Oliveri returns to health as senior

Reagan Oliveri had 10 months of rehab after tearing her Achilles.

Reagan Oliveri performs on the balance beam during a practice at the team’s facility in McGonigle Hall. | MARGO REED TTN FILE PHOTO

Reagan Oliveri was working out on a Wednesday in the summer of 2014, preparing for her junior year on the gymnastics team.

The now-senior all-around took off for a tumbling pass on her floor routine at McGonigle Hall. When she plunged to make a flip, she tore her right Achilles tendon.

“The first thing you think of is, ‘Oh, it’s nothing,’ because you’re in shock,” Oliveri said. “Then when it kind of sets in a little bit that there is an injury there, panic comes next. I kind of had a feeling of what it was. I knew there was something wrong with my ankle, but I wasn’t definitely sure.”

Oliveri was carried to the team’s training room, and once the injury was officially diagnosed, she had surgery two days later.

Following the surgery, Oliveri’s doctor wanted her to rest before she began moving around on crutches. The weekend after her surgery, Oliveri lay on the couch to begin her 10-month rehabilitation.

“Being an athlete, even if you are injured, you want to get up and move,” Oliveri said. “It was summer so I was fortunate enough to call up friends from home and say, ‘Hey, I need to get out of my house, can you pick me up?’ It was a lot of sitting and waiting, a lot of no physical activity which is always hard for an athlete.”

In her first season as an Owl, Oliveri was named the Eastern College Athletic Conference’s Coaches’ Choice for the week of March 19. She earned a season-high of 9.6 on the uneven bars at the team’s dual-meet against the College of William and Mary on March 17, 2013.

As a sophomore, Oliveri was named Temple’s Most Valuable Gymnast and was named a USA Gymnastics first-team All American. She also earned a silver medal at the USAG Nationals with a score of 9.8 on the balance beam.

“Anyone who has ever been in a situation like that or been through an injury, they know how difficult it is to come back,” first-year coach Umme Salim-Beasley said. “She was determined, and it was really us going through day by day setting goals for her, then we’d go week by week setting goals.

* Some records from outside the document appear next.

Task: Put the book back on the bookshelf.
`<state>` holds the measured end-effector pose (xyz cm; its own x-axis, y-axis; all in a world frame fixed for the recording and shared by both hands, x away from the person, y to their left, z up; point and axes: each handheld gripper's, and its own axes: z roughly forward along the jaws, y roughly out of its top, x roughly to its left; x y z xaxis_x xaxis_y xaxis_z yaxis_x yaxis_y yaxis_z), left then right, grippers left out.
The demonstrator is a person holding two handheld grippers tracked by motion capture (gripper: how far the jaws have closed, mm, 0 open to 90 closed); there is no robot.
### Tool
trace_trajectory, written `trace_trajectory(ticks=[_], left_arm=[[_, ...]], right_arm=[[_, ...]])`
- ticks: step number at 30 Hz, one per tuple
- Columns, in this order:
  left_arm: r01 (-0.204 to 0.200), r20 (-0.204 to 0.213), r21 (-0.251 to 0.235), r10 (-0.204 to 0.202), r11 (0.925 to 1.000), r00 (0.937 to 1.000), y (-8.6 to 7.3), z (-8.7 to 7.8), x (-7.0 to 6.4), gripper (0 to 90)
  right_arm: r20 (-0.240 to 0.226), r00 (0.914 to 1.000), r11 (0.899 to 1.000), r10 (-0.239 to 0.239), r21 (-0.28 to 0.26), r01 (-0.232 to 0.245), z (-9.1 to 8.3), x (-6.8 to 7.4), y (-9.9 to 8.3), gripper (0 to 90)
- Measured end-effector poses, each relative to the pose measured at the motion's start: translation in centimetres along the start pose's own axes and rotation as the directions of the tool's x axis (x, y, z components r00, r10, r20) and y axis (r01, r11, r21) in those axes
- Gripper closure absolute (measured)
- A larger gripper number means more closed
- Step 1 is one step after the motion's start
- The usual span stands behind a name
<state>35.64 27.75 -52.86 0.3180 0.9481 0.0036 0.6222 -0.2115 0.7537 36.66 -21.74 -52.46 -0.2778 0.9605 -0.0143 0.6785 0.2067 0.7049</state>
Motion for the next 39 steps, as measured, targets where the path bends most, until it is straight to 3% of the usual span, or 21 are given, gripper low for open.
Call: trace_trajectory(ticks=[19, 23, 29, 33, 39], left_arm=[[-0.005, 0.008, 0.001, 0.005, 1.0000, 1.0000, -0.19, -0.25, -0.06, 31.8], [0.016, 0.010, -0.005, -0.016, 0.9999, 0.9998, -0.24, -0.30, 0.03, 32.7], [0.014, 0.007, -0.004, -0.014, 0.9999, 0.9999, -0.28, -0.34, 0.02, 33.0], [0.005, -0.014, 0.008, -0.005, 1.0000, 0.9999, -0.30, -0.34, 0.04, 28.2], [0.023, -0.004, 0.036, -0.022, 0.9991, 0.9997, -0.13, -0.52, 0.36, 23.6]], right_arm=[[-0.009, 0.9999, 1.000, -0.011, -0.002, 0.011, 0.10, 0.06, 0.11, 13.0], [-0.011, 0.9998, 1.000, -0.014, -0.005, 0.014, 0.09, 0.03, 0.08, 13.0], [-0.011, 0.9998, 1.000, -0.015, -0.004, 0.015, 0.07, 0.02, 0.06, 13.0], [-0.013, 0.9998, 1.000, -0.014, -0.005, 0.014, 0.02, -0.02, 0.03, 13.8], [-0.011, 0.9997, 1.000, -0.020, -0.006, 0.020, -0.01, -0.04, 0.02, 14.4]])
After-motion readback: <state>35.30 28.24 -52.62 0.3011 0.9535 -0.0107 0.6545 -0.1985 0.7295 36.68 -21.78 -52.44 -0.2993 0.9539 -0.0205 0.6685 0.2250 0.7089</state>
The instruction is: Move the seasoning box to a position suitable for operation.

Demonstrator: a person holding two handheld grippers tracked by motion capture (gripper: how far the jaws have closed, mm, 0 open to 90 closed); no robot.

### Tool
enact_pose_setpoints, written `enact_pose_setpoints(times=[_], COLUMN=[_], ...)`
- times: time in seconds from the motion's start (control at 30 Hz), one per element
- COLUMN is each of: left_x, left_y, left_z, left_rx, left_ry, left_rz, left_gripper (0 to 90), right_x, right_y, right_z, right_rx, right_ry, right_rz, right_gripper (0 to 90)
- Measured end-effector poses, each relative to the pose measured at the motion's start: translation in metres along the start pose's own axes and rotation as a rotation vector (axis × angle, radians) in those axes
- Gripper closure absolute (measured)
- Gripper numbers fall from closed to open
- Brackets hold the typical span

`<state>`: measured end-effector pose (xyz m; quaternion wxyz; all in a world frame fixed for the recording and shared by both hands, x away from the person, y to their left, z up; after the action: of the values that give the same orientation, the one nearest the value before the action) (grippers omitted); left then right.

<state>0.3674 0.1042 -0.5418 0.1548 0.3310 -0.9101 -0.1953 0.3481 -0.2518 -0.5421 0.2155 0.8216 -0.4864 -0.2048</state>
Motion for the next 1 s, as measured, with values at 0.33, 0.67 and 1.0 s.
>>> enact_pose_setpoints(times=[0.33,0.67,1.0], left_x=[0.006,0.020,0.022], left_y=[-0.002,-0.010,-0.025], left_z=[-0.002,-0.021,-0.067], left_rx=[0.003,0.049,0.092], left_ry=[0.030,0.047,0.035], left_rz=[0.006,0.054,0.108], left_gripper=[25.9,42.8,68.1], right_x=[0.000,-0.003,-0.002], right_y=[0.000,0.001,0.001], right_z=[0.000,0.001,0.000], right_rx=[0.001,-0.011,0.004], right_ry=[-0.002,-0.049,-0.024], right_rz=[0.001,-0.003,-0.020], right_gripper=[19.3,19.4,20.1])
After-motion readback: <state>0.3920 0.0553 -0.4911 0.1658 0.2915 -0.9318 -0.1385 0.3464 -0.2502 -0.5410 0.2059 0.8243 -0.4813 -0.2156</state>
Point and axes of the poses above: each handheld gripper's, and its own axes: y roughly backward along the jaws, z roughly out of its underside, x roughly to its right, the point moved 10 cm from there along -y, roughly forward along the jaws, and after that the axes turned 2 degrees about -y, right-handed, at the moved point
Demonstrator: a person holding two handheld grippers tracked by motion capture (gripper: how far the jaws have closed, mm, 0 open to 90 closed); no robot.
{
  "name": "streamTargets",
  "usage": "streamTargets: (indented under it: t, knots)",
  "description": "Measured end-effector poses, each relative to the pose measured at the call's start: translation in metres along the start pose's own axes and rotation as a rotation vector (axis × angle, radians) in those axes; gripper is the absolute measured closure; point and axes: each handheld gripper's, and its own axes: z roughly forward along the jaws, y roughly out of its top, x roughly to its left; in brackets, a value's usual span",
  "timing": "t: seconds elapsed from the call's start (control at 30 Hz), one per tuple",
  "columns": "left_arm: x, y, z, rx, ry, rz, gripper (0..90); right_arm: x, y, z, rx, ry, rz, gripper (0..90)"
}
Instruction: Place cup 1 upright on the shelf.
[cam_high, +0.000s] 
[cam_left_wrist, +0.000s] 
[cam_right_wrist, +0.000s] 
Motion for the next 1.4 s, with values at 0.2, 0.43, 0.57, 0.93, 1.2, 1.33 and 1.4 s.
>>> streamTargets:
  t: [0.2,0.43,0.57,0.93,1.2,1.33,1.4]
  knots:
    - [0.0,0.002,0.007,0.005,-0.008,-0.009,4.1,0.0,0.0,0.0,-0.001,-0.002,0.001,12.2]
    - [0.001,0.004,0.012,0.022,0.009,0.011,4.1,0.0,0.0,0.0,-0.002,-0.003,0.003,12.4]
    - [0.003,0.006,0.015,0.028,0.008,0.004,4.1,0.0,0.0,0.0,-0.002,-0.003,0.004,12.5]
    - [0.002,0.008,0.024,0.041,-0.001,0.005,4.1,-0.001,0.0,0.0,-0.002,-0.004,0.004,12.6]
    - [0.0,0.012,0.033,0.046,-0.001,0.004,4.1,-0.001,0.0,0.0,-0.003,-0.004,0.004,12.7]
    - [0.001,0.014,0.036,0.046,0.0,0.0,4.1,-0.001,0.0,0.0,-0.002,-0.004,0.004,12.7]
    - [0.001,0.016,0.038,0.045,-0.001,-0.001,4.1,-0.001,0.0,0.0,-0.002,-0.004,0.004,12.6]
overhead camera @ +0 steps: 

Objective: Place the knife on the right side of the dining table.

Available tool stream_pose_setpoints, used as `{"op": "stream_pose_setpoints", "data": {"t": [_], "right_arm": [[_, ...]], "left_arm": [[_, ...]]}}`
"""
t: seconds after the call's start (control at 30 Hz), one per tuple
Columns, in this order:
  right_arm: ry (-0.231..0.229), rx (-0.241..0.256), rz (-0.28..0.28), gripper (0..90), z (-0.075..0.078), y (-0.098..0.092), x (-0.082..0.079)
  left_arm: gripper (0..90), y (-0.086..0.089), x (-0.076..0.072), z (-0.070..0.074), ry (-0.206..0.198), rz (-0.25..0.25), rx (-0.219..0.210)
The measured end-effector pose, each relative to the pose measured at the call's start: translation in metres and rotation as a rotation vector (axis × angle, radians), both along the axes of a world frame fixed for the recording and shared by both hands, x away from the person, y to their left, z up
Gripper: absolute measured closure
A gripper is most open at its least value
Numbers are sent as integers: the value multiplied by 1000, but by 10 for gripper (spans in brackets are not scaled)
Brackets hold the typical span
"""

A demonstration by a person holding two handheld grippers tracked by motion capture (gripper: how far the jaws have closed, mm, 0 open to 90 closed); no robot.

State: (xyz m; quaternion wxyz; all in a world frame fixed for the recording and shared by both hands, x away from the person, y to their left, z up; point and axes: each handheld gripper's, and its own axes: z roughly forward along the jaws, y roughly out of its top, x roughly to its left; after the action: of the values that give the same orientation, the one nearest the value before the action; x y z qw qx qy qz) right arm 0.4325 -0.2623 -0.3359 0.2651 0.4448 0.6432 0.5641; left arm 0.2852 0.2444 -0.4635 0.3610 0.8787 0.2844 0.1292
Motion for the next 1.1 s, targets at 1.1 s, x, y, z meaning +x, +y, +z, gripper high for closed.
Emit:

It was really for her to be able to not look so far into the future and just focus on things little by little.”

Oliveri scored a 9.7 for her first beam routine in more than a year in the team’s first competition against Central Michigan University on Jan. 3.

“I was honestly skeptical coming in in the beginning,” Oliveri said of her return. “You always hear stories about athletes that can’t come back on events, but I kind of just kept in my mind that I wanted to come back and be the all-arounder I was in my earlier years on the team.”

In the Feb. 6 Ken Anderson Memorial Invitational, Oliveri competed in floor—the same event she injured herself on—as well as vault, beam and bars, reaching her post-surgery goal of competing in all four events.

The senior set a career high with a score of 9.85 on uneven bars at the invitational and tied a season-high with a 9.7 on the balance beam that meet as well.

“She was able to overcome some fears of not doing certain skills for a long period of time,” Salim-Beasley said. “It shows what a leader she is, and that’s why she’s one of our captains. Her work ethic and determination and the fact that she gives 100 percent every single day is an extremely impressive feat.”